*Task description*.
Word for word, restate the records that follow.

*Excerpted records*.
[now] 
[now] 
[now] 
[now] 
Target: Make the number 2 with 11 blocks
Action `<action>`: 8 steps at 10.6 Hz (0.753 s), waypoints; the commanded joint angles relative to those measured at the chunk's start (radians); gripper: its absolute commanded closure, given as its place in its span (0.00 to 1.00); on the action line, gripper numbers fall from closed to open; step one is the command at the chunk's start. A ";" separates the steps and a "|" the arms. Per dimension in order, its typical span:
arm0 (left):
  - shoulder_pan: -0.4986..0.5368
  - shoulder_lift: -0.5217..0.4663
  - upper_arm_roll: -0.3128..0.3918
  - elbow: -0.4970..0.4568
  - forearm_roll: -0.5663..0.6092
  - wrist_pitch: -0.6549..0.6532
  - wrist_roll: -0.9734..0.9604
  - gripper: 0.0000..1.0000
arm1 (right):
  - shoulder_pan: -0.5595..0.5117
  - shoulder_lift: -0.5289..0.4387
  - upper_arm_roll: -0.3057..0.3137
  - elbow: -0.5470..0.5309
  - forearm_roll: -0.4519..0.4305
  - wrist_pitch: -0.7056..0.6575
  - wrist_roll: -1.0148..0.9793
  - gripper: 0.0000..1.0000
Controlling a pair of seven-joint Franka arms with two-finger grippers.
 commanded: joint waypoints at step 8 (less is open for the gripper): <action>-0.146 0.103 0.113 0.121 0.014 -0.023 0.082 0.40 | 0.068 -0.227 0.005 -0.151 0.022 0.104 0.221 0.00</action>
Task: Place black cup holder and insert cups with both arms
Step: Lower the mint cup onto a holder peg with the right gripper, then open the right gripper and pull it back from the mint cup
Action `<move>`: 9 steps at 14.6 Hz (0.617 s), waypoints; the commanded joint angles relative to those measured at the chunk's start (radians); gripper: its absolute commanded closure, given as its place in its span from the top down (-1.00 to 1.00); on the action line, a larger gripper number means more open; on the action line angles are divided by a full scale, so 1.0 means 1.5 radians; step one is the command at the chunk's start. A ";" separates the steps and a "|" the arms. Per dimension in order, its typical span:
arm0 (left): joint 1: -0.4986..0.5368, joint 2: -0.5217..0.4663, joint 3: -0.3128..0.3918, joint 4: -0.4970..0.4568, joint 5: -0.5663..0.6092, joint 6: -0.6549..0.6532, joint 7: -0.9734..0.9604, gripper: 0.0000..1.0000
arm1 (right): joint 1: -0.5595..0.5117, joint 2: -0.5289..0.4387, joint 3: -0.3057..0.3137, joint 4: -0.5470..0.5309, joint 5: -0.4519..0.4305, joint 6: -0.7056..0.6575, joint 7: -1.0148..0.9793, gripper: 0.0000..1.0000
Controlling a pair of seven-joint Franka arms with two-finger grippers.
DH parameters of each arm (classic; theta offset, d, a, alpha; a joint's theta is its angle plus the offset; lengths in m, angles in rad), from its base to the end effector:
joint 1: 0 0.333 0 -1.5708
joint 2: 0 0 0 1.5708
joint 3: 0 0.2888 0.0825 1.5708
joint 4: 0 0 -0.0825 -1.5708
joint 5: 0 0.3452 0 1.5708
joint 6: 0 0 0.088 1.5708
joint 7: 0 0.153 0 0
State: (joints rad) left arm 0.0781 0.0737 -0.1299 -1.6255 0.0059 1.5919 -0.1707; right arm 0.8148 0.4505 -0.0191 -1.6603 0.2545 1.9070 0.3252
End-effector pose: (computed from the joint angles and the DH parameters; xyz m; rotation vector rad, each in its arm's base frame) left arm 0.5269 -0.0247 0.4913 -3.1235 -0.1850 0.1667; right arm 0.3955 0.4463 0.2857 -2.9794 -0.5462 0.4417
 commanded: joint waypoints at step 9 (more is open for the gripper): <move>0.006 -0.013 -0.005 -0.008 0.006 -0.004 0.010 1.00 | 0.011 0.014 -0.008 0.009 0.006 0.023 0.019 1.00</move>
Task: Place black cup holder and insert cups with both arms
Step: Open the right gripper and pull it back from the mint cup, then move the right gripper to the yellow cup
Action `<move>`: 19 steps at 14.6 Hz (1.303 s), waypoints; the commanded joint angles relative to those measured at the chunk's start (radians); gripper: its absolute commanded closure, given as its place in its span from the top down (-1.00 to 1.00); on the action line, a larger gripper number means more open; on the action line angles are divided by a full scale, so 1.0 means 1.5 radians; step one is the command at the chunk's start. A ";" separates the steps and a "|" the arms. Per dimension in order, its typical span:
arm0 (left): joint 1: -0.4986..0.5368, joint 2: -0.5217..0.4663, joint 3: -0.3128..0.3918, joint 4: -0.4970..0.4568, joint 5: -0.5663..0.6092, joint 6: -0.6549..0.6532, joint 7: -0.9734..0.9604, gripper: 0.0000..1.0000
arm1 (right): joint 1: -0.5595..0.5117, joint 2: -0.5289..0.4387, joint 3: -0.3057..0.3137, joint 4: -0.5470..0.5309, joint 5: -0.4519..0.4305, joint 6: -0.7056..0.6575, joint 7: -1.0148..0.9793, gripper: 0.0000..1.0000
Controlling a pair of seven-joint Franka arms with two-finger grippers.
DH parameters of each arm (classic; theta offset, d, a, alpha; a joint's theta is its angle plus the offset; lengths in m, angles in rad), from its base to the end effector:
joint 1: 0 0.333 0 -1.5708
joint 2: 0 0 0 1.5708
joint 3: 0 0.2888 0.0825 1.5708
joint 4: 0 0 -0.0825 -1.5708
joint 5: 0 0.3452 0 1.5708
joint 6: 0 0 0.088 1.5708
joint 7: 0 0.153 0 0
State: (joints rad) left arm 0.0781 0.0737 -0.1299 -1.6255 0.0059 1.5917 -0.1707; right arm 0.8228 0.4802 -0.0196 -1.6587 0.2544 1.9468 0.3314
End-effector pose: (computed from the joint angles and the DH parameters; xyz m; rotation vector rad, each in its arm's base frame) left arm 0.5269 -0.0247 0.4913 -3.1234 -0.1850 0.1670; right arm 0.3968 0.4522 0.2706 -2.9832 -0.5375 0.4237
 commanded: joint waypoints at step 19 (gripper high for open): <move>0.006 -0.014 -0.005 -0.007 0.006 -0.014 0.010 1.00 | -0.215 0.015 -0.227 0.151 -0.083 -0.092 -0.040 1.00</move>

*Response to this exercise*.
[now] 
[now] 
[now] 
[now] 
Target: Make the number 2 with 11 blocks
Action `<action>`: 8 steps at 10.6 Hz (0.753 s), waypoints; the commanded joint angles relative to those measured at the chunk's start (radians); gripper: its absolute commanded closure, given as its place in its span (0.00 to 1.00); on the action line, gripper numbers fall from closed to open; step one is the command at the chunk's start. A ";" separates the steps and a "|" the arms. Per dimension in order, its typical span:
arm0 (left):
  - shoulder_pan: -0.4986..0.5368
  - shoulder_lift: -0.5217..0.4663
  - upper_arm_roll: -0.3128..0.3918
  - elbow: -0.4970..0.4568
  - forearm_roll: -0.5663..0.6092
  - wrist_pitch: -0.6549..0.6532
  - wrist_roll: -0.9734..0.9604
  - gripper: 0.0000..1.0000
arm1 (right):
  - shoulder_pan: -0.5595..0.5117
  - shoulder_lift: -0.5289..0.4387
  - upper_arm_roll: -0.3057..0.3137
  - elbow: -0.5470..0.5309
  - forearm_roll: -0.4519..0.4305
  - wrist_pitch: -0.7056..0.6575
  - wrist_roll: -1.0148..0.9793
  - gripper: 0.0000..1.0000
Controlling a pair of seven-joint Franka arms with two-finger grippers.
 commanded: joint waypoints at step 8 (less is open for the gripper): <action>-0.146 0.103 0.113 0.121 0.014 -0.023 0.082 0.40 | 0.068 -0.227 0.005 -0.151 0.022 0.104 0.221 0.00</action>
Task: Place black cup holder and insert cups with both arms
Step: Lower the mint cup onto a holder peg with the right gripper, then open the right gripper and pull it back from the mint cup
Action `<move>`: 9 steps at 14.6 Hz (0.617 s), waypoints; the commanded joint angles relative to those measured at the chunk's start (radians); gripper: its absolute commanded closure, given as its place in its span from the top down (-1.00 to 1.00); on the action line, a larger gripper number means more open; on the action line angles are divided by a full scale, so 1.0 means 1.5 radians; step one is the command at the chunk's start. A ";" separates the steps and a "|" the arms. Per dimension in order, its typical span:
arm0 (left): joint 1: -0.4986..0.5368, joint 2: -0.5217..0.4663, joint 3: -0.3128..0.3918, joint 4: -0.4970..0.4568, joint 5: -0.5663..0.6092, joint 6: -0.6549..0.6532, joint 7: -0.9734..0.9604, gripper: 0.0000..1.0000
arm1 (right): joint 1: -0.5595..0.5117, joint 2: -0.5289..0.4387, joint 3: -0.3057..0.3137, joint 4: -0.5470..0.5309, joint 5: -0.4519..0.4305, joint 6: -0.7056..0.6575, joint 7: -1.0148..0.9793, gripper: 0.0000..1.0000
Controlling a pair of seven-joint Franka arms with two-finger grippers.
DH parameters of each arm (classic; theta offset, d, a, alpha; a joint's theta is its angle plus the offset; lengths in m, angles in rad), from its base to the end effector:
joint 1: 0 0.333 0 -1.5708
joint 2: 0 0 0 1.5708
joint 3: 0 0.2888 0.0825 1.5708
joint 4: 0 0 -0.0825 -1.5708
joint 5: 0 0.3452 0 1.5708
joint 6: 0 0 0.088 1.5708
joint 7: 0 0.153 0 0
State: (joints rad) left arm 0.0781 0.0737 -0.1299 -1.6255 0.0059 1.5919 -0.1707; right arm 0.8148 0.4505 -0.0191 -1.6603 0.2545 1.9070 0.3252
End-effector pose: (computed from the joint angles and the DH parameters; xyz m; rotation vector rad, each in its arm's base frame) left arm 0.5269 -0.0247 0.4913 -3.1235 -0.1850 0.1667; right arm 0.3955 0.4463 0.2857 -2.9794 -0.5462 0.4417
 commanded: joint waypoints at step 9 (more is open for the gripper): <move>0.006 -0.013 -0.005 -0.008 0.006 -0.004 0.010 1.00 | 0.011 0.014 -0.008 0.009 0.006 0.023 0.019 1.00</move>
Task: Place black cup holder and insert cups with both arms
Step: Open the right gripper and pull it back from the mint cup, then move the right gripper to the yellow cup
Action `<move>`: 19 steps at 14.6 Hz (1.303 s), waypoints; the commanded joint angles relative to those measured at the chunk's start (radians); gripper: its absolute commanded closure, given as its place in its span from the top down (-1.00 to 1.00); on the action line, a larger gripper number means more open; on the action line angles are divided by a full scale, so 1.0 means 1.5 radians; step one is the command at the chunk's start. A ";" separates the steps and a "|" the arms. Per dimension in order, its typical span:
arm0 (left): joint 1: -0.4986..0.5368, joint 2: -0.5217..0.4663, joint 3: -0.3128..0.3918, joint 4: -0.4970..0.4568, joint 5: -0.5663..0.6092, joint 6: -0.6549..0.6532, joint 7: -0.9734..0.9604, gripper: 0.0000..1.0000
arm1 (right): joint 1: -0.5595..0.5117, joint 2: -0.5289..0.4387, joint 3: -0.3057..0.3137, joint 4: -0.5470..0.5309, joint 5: -0.4519..0.4305, joint 6: -0.7056..0.6575, joint 7: -1.0148..0.9793, gripper: 0.0000..1.0000
Controlling a pair of seven-joint Franka arms with two-finger grippers.
DH parameters of each arm (classic; theta offset, d, a, alpha; a joint's theta is its angle plus the offset; lengths in m, angles in rad), from its base to the end effector:
joint 1: 0 0.333 0 -1.5708
joint 2: 0 0 0 1.5708
joint 3: 0 0.2888 0.0825 1.5708
joint 4: 0 0 -0.0825 -1.5708
joint 5: 0 0.3452 0 1.5708
joint 6: 0 0 0.088 1.5708
joint 7: 0 0.153 0 0
State: (joints rad) left arm 0.0781 0.0737 -0.1299 -1.6255 0.0059 1.5917 -0.1707; right arm 0.8228 0.4802 -0.0196 -1.6587 0.2544 1.9468 0.3314
End-effector pose: (computed from the joint angles and the DH parameters; xyz m; rotation vector rad, each in its arm's base frame) left arm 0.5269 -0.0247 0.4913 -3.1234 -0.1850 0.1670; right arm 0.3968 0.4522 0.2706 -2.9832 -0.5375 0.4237
 commanded: joint waypoints at step 19 (gripper high for open): <move>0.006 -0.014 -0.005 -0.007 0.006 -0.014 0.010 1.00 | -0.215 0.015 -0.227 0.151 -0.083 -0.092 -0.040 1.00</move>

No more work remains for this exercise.